Ships frequently appear in Greek and Roman funerary art representing a voyage to the Isles of the Blessed, and a 2nd-century sarcophagus found in Velletri, near Rome, included Charon ‘s boat among its subject matter. [ 96 ] In modern-era Greek folkloric survivals of Charon ( as Charos the death devil ), sea ocean trip and river thwart are conflated, and in one later fib, the soul is held hostage by pirates, possibly representing the oarsmen, who require a ransom for dismissal. [ 97 ] The mytheme of the passage to the afterlife as a voyage or intersect is not unique to classical impression nor to aryan culture as a hale, as it occurs besides in ancient egyptian religion [ 98 ] and other belief systems that are culturally unrelated. [ 99 ] The boatman of the dead himself appears in divers cultures with no special relative to Greece or to each other. [ 100 ] A sumerian model for Charon has been proposed, [ 101 ] and the human body has potential antecedents among the Egyptians ; scholars are divided as to whether these influenced the tradition of Charon, but the 1st-century BC historian Diodorus Siculus thought so and mentions the fee. [ 102 ] It might go without saying that only when coinage comes into common habit is the estimate of requital introduced, [ 103 ] but coins were placed in graves before the appearance of the Charon myth in literature. [ 104 ] Because of the diversity of religious beliefs in the Greco-Roman world, and because the mystery religions that were most concerned with the afterlife and soteriology placed a high value on secrecy and arcane cognition, no single theology [ 105 ] has been reconstructed that would account for Charon ’ s obol.

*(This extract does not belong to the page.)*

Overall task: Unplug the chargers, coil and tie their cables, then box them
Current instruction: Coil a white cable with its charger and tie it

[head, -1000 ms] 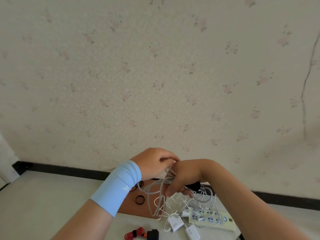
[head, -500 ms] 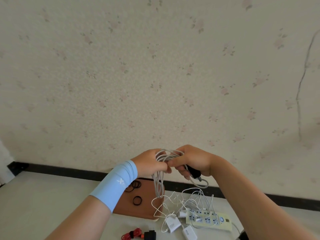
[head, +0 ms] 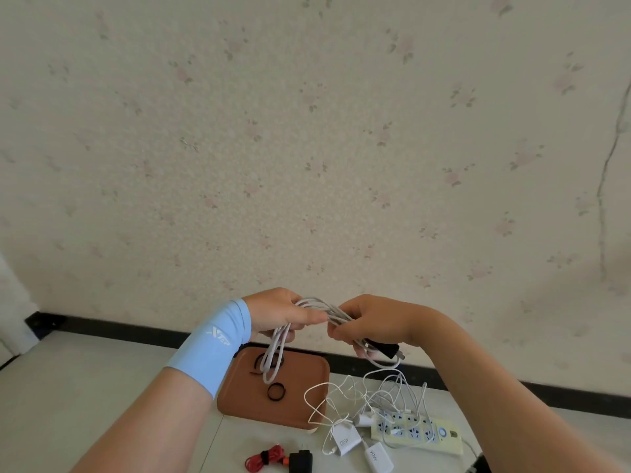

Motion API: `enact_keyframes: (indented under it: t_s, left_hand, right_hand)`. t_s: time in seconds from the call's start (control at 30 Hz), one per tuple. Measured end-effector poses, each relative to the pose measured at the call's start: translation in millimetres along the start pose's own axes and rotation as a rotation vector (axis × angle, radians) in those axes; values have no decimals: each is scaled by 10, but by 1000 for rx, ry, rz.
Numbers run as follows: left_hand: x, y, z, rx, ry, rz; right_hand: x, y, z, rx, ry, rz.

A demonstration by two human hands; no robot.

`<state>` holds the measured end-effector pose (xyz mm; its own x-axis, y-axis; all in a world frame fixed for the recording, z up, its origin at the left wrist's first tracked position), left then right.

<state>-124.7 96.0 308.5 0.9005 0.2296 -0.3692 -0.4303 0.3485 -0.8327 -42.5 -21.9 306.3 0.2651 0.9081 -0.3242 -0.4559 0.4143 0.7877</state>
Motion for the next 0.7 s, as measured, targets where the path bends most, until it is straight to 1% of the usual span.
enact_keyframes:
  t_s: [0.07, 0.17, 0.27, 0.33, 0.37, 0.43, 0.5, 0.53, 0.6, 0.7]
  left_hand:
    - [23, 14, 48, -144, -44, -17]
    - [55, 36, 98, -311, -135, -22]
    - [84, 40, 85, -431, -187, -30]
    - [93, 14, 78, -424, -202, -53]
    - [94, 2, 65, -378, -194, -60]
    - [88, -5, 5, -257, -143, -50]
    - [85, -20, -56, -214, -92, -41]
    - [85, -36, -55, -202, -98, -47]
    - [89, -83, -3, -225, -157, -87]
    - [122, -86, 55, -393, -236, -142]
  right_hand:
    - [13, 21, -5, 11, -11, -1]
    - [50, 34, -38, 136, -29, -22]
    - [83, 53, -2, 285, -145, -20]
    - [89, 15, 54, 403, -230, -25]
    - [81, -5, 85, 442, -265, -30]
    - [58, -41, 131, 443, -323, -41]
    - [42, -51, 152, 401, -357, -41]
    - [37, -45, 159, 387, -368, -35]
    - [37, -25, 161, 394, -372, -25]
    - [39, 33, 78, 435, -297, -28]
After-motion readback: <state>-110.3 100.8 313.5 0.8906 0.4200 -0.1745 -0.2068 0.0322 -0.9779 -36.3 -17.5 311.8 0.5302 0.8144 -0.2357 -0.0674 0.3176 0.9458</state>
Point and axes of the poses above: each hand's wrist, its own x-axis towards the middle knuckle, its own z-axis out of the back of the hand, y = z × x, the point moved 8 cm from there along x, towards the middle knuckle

Franz Cumont regarded the numerous examples found in Roman tombs as “ tell of no more than a traditional rite which men performed without attaching a definite mean to it. ” [ 106 ] The function of a coin for the rite seems to depend not just on the myth of Charon, but besides on other religious and fabulous traditions associating wealth and the hell. [ 107 ]

Death and wealth [edit ]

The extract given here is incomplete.